In the equipment rental world, time is money and friction is a tax no one voted for. Chicago based Renterra showed up in 2022 with a simple thesis that felt almost rebellious in its restraint. Rental operators do not need another spreadsheet, another workaround, another apology from legacy software. They need a system that actually keeps up with the pace of steel moving, trucks rolling, invoices clearing, and customers expecting answers now, not tomorrow.
Andy Feis started Renterra in July 2022 after four years inside Bain and Company watching how operational drag quietly kills good businesses. Nick Hibberd joined two months later with a decade of engineering scars and architectural discipline earned building enterprise systems that either scale or break loudly.
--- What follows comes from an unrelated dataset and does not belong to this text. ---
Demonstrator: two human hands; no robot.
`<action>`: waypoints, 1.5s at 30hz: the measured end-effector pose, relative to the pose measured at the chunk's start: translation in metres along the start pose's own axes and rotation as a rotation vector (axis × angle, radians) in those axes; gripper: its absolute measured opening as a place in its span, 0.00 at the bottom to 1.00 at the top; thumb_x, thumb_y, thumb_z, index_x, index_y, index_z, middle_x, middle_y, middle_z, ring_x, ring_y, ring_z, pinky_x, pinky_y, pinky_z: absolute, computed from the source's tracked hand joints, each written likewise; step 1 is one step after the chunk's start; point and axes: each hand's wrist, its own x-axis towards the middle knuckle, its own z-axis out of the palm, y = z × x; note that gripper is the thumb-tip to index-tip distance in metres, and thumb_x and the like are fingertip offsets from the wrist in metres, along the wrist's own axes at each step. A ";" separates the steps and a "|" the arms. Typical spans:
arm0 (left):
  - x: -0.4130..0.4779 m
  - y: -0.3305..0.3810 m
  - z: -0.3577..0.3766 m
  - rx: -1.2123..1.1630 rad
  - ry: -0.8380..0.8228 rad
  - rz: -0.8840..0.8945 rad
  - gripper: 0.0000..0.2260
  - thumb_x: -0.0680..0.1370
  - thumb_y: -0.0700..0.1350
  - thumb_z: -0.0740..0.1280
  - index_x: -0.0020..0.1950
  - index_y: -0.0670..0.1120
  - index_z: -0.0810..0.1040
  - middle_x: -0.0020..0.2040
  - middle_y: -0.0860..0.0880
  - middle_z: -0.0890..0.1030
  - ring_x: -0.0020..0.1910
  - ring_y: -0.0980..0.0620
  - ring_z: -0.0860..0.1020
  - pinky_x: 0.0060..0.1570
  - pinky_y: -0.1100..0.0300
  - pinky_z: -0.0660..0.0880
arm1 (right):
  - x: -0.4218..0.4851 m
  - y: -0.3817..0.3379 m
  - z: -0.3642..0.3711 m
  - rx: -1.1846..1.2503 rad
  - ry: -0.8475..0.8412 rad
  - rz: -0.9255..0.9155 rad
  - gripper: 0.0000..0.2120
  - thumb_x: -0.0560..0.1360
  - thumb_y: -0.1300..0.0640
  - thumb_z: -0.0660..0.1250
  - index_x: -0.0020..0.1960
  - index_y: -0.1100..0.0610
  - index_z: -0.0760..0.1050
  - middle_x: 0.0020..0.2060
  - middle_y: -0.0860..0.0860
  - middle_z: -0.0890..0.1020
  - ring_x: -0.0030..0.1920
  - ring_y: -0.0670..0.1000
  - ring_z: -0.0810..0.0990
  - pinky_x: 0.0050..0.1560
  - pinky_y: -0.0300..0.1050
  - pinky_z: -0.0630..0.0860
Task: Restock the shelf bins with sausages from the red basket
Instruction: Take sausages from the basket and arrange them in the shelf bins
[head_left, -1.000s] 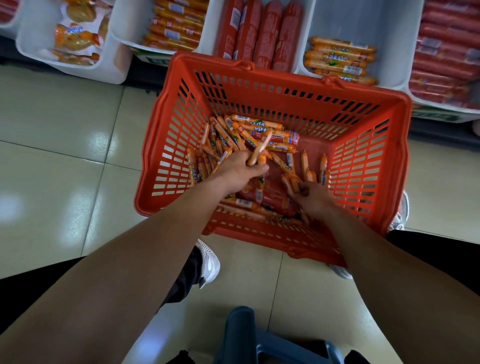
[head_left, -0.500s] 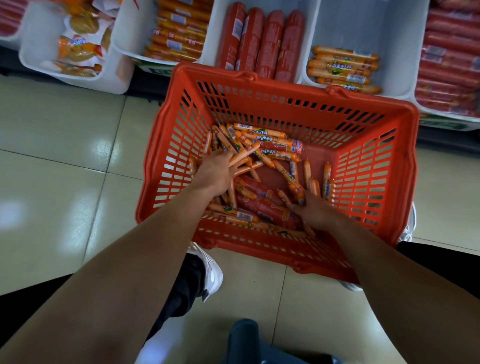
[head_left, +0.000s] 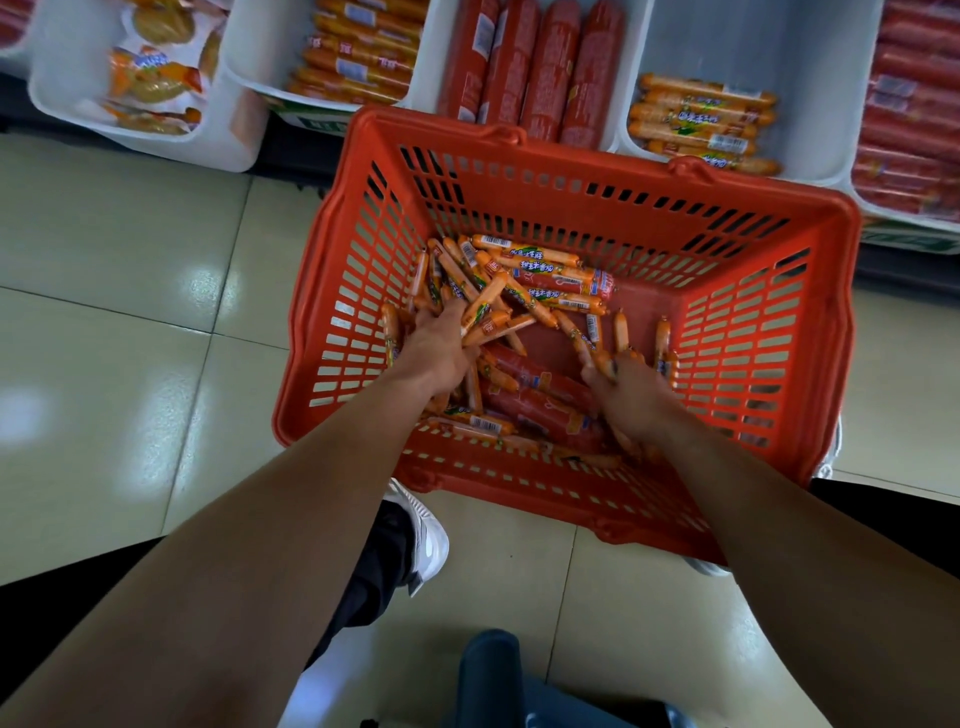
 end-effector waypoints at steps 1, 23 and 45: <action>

Consulting rigor met distributed systems reality, and the result was not a pitch deck fantasy but a working operating system for an industry still running on muscle memory.
Renterra closed a $9M Series A led by Avenue Growth Partners, pushing total capital raised to $16 million. Ryan Russell and the Avenue team do not chase shiny objects. They back vertical software with real traction, real customers, and real revenue moving through the pipes. Renterra fits that profile clean. Hundreds of rental companies across the United States and Canada now run on the platform, collectively pushing hundreds of millions of dollars in rental transactions through software that was actually designed for how rentals work.
This is a $70B North American market still dominated by legacy tools that treat inventory like static data instead of moving assets. Renterra treats inventory like the business itself. Quotes happen in seconds. Scheduling moves with a drag, not a phone call. Field teams work mobile first. Payments, tax compliance, and accounting sync instead of argue. AI shows up quietly inside reporting, pricing, and marketing, not as theater but as leverage.
Customers like Great Lakes Lifting Solutions saw more than 50% business growth after implementation. That is not hype. That is math. The Series A capital is going straight into engineering depth, product velocity, customer success, and go to market expansion across North America. No detours. No costume changes.
Renterra is not trying to impress Silicon Valley. It is trying to earn trust from operators who have heard every promise before. Andy Feis and Nick Hibberd are building something heavier than software and lighter than excuses, and the rental industry is starting to feel the difference in real time.